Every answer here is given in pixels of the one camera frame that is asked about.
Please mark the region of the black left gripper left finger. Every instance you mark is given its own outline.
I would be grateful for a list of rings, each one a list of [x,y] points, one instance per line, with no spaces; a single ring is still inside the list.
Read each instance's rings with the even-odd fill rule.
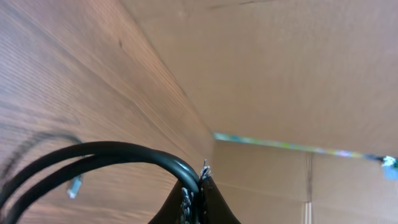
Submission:
[[[163,206],[148,224],[191,224],[193,192],[177,181]]]

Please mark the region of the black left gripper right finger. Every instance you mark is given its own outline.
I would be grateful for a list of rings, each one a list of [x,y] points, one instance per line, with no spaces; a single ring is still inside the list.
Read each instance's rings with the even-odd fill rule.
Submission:
[[[210,166],[200,172],[199,221],[203,224],[241,224],[235,217],[212,178]]]

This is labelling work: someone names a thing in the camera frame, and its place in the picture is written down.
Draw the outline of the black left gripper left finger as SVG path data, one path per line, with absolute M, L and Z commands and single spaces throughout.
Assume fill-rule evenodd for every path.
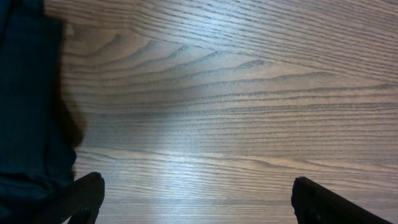
M 104 200 L 105 182 L 91 172 L 41 201 L 33 224 L 95 224 Z

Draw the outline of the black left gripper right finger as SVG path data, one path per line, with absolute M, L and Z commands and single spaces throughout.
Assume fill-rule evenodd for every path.
M 306 177 L 295 179 L 291 203 L 298 224 L 392 224 Z

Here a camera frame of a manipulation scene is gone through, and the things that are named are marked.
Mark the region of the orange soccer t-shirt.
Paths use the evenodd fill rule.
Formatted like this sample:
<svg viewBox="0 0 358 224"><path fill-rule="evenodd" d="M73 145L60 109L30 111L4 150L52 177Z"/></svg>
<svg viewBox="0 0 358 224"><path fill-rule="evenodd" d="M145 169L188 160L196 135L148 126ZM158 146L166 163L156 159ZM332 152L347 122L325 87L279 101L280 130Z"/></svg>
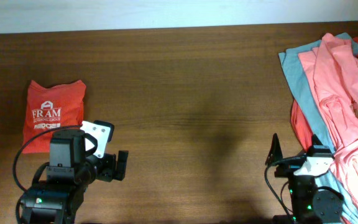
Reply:
<svg viewBox="0 0 358 224"><path fill-rule="evenodd" d="M32 80L27 89L23 143L49 129L80 125L84 117L85 91L86 85L81 80L50 88Z"/></svg>

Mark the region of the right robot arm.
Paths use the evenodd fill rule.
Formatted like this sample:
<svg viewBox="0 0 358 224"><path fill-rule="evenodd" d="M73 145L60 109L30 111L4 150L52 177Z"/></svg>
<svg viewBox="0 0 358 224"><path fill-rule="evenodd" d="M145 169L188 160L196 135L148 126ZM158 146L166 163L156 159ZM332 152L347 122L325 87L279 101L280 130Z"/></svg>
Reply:
<svg viewBox="0 0 358 224"><path fill-rule="evenodd" d="M284 209L283 215L275 215L272 223L310 224L339 223L341 221L344 196L328 186L318 186L316 178L328 172L334 156L328 146L316 135L311 137L311 146L306 152L284 158L277 134L272 137L271 147L265 161L264 179L271 193ZM287 179L291 209L269 182L268 171L274 167L276 178Z"/></svg>

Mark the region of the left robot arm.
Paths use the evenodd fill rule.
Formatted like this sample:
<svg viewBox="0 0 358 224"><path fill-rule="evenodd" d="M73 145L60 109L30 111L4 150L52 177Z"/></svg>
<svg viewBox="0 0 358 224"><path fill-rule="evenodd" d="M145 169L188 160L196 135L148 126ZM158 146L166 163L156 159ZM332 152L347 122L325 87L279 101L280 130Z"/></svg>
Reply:
<svg viewBox="0 0 358 224"><path fill-rule="evenodd" d="M95 180L122 181L128 151L95 156L98 140L79 126L50 130L50 160L34 174L16 203L17 223L74 223L88 186Z"/></svg>

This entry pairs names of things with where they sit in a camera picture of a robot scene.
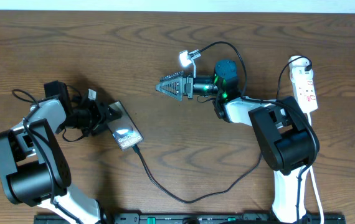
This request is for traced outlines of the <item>white power strip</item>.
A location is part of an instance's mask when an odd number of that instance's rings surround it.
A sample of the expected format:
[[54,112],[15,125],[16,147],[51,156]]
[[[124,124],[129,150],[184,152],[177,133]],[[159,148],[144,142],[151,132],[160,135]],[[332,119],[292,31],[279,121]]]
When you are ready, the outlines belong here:
[[318,109],[313,77],[313,69],[309,72],[306,72],[303,67],[294,67],[290,70],[294,97],[304,113],[311,113]]

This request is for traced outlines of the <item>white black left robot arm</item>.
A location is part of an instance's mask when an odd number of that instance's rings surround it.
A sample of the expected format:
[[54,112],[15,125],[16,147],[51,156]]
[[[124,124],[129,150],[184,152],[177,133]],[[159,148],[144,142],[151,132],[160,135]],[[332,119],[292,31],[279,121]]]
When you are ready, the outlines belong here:
[[82,137],[95,136],[121,113],[97,100],[97,93],[71,97],[69,86],[44,84],[41,100],[28,95],[30,112],[14,127],[0,132],[0,180],[13,204],[48,209],[68,223],[114,223],[100,202],[72,183],[67,160],[56,140],[66,129],[79,129]]

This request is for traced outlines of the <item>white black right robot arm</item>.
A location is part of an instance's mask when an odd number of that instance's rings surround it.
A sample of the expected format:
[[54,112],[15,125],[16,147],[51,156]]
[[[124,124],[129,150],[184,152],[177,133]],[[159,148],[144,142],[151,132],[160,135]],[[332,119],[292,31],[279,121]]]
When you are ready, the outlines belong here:
[[273,170],[275,198],[272,212],[283,223],[299,223],[306,215],[304,179],[320,144],[294,97],[256,100],[238,88],[237,65],[224,59],[214,74],[197,77],[177,72],[160,79],[155,89],[179,101],[184,96],[212,96],[218,118],[253,128],[261,155]]

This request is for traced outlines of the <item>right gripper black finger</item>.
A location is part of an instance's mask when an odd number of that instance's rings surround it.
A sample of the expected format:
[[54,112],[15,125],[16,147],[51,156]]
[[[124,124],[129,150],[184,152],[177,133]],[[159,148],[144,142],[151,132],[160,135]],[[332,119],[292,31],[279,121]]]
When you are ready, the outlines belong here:
[[161,82],[165,82],[166,80],[170,80],[170,79],[174,79],[174,78],[178,78],[178,77],[182,77],[184,75],[184,71],[180,71],[180,72],[176,72],[176,73],[172,73],[170,75],[166,75],[165,77],[162,77],[160,79]]
[[183,77],[169,78],[160,81],[156,85],[156,91],[164,93],[175,100],[182,101]]

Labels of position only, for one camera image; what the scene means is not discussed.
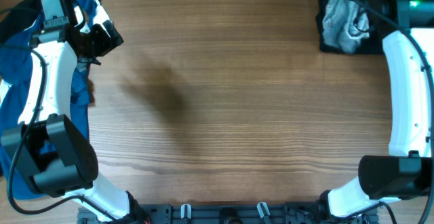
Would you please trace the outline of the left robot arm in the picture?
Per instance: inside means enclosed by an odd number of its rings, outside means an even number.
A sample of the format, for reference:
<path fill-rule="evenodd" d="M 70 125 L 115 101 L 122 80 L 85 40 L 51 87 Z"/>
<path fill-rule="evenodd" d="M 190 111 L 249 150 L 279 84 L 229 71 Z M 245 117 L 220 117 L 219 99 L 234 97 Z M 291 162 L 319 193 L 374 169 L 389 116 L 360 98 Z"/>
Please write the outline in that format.
<path fill-rule="evenodd" d="M 1 142 L 18 173 L 36 194 L 80 203 L 100 223 L 141 223 L 146 214 L 132 195 L 98 171 L 90 142 L 70 119 L 73 73 L 81 61 L 93 62 L 123 43 L 104 8 L 87 25 L 75 0 L 42 0 L 43 26 L 32 34 L 30 90 L 18 124 Z"/>

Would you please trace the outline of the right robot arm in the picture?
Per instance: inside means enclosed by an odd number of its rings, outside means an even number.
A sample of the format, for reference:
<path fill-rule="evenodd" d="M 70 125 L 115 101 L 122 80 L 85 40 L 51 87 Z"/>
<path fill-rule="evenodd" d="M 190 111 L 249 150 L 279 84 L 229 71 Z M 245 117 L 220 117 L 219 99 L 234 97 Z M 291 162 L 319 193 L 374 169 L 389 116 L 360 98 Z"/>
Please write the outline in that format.
<path fill-rule="evenodd" d="M 346 223 L 392 202 L 433 206 L 433 0 L 318 0 L 320 50 L 384 54 L 391 85 L 387 155 L 361 158 L 358 175 L 324 192 L 316 221 Z"/>

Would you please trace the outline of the light blue denim shorts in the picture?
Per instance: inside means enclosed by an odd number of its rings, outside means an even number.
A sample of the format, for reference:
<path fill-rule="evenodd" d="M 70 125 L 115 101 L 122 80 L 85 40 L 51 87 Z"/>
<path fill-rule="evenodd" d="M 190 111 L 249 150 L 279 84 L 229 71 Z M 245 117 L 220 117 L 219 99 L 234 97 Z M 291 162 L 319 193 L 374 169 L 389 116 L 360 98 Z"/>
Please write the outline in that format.
<path fill-rule="evenodd" d="M 329 0 L 322 27 L 324 43 L 347 54 L 354 54 L 370 37 L 367 11 L 351 0 Z"/>

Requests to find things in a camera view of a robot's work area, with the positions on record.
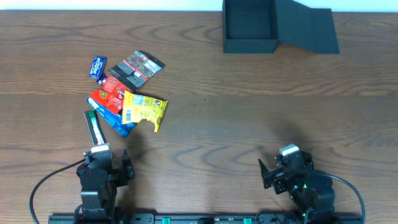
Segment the red snack packet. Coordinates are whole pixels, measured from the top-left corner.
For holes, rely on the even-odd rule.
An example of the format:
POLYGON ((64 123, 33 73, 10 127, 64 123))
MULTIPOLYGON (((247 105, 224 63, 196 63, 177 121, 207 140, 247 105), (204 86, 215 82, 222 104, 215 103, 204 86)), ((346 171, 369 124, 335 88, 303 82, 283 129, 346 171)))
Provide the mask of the red snack packet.
POLYGON ((126 91, 131 92, 126 85, 111 75, 104 81, 102 88, 93 91, 89 97, 113 114, 119 114, 123 109, 124 94, 126 91))

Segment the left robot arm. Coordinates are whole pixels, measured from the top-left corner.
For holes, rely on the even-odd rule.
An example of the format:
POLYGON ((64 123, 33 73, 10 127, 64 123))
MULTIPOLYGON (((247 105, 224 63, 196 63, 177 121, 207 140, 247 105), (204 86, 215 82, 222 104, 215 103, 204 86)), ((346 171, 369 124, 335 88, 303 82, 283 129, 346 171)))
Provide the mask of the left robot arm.
POLYGON ((81 184, 81 211, 76 223, 128 223, 126 212, 116 207, 119 187, 135 179, 134 168, 127 151, 123 151, 122 165, 114 168, 109 150, 86 152, 84 163, 78 166, 81 184))

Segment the black cardboard box with lid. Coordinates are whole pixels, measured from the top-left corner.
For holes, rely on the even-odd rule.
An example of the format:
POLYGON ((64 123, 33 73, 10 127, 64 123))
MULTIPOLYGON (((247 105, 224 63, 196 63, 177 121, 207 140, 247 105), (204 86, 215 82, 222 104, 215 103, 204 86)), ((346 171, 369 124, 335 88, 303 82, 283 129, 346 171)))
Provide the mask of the black cardboard box with lid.
POLYGON ((316 54, 339 54, 331 9, 293 0, 224 0, 223 52, 269 54, 284 42, 316 54))

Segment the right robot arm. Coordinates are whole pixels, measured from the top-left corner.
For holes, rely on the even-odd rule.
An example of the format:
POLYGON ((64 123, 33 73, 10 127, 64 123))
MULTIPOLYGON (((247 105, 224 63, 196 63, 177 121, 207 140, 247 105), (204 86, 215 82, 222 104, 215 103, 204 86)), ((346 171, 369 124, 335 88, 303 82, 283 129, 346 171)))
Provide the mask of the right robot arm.
POLYGON ((297 151, 275 157, 280 168, 270 171, 259 161, 265 189, 276 194, 287 192, 297 209, 284 218, 284 223, 332 223, 334 219, 333 181, 324 172, 316 173, 312 155, 297 151))

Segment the black snack pouch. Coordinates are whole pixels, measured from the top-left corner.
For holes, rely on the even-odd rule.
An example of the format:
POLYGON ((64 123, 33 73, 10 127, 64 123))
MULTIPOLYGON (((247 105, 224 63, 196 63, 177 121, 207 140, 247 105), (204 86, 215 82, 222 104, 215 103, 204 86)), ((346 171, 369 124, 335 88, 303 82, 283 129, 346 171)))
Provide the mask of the black snack pouch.
POLYGON ((138 50, 108 69, 108 72, 130 91, 136 91, 164 67, 165 64, 150 53, 138 50))

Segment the yellow snack packet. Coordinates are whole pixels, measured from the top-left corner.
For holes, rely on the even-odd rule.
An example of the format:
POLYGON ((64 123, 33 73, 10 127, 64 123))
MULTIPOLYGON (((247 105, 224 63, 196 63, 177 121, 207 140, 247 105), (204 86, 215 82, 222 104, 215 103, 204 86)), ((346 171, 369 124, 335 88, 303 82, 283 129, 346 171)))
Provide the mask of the yellow snack packet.
POLYGON ((154 124, 154 132, 157 133, 167 104, 165 100, 125 91, 122 124, 139 123, 146 119, 154 124))

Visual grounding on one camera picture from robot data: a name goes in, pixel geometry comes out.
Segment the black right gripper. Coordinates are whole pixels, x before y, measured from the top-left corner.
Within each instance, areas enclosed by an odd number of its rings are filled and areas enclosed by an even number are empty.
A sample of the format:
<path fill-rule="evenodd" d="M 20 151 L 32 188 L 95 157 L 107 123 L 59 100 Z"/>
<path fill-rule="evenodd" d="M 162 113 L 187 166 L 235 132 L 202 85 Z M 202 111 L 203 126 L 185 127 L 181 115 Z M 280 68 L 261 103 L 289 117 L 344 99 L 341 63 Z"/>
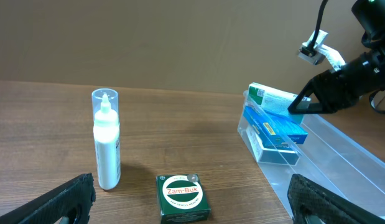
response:
<path fill-rule="evenodd" d="M 290 114 L 330 114 L 357 104 L 374 91 L 385 91 L 385 51 L 370 51 L 342 66 L 311 79 L 289 105 Z M 308 102 L 315 95 L 318 103 Z"/>

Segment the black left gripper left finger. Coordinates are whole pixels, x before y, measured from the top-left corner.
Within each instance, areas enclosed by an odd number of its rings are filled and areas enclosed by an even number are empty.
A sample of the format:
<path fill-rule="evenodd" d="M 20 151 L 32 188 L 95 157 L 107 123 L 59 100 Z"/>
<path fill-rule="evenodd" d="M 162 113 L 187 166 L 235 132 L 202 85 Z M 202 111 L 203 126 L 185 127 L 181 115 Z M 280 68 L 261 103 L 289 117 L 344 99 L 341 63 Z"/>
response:
<path fill-rule="evenodd" d="M 0 216 L 0 223 L 88 223 L 95 200 L 92 174 L 80 174 Z"/>

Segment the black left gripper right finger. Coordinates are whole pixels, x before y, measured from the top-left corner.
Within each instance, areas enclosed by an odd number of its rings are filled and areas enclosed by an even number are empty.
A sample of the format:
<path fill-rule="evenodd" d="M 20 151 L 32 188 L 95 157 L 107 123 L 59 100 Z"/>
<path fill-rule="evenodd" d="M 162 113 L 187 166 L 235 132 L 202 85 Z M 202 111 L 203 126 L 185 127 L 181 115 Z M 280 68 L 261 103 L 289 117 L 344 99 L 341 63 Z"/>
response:
<path fill-rule="evenodd" d="M 287 198 L 294 223 L 385 223 L 385 219 L 349 202 L 300 174 L 292 175 Z"/>

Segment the white green medicine box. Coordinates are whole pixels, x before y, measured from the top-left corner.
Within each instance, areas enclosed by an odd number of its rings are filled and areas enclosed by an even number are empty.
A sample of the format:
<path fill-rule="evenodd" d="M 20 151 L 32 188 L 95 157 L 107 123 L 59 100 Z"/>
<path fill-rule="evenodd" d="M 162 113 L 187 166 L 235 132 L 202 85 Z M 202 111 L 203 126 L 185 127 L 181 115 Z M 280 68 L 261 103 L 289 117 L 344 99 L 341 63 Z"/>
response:
<path fill-rule="evenodd" d="M 251 83 L 248 88 L 249 96 L 267 113 L 288 119 L 297 124 L 304 120 L 303 114 L 290 114 L 288 107 L 297 95 L 278 90 L 259 83 Z"/>

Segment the white blue Hansaplast box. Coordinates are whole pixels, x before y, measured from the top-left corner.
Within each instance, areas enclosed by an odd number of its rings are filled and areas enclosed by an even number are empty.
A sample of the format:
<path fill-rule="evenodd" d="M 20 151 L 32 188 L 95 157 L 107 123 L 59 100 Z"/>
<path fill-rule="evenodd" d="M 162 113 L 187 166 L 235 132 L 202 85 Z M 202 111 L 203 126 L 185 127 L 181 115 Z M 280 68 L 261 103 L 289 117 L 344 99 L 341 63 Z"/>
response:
- - - - - - -
### Problem to work on
From the first line above through the line containing "Draw the outline of the black left gripper left", copy everything exactly, without the pictures.

### Result
Every answer here is given in pixels of the one camera frame that is asked about.
Please mark the region of the black left gripper left finger. Every instance you mark is given its own outline.
I would be grateful for a list of rings, each one a list of [x,y] points, one instance per line, with no spaces; a single ring is still inside the list.
Read each instance's rings with the even-odd fill rule.
Submission:
[[[163,206],[148,224],[191,224],[193,192],[177,181]]]

Please mark the region of the black left gripper right finger. Every instance you mark is given its own outline.
I would be grateful for a list of rings, each one a list of [x,y] points, one instance per line, with no spaces; a single ring is still inside the list.
Read each instance's rings with the even-odd fill rule.
Submission:
[[[210,166],[200,172],[199,221],[203,224],[241,224],[235,217],[212,178]]]

This is labelling work: someone names a thing in the camera frame, and its place in the picture is written down.
Draw the outline of the black left gripper left finger as SVG path data, one path per line, with absolute M, L and Z commands and single spaces throughout.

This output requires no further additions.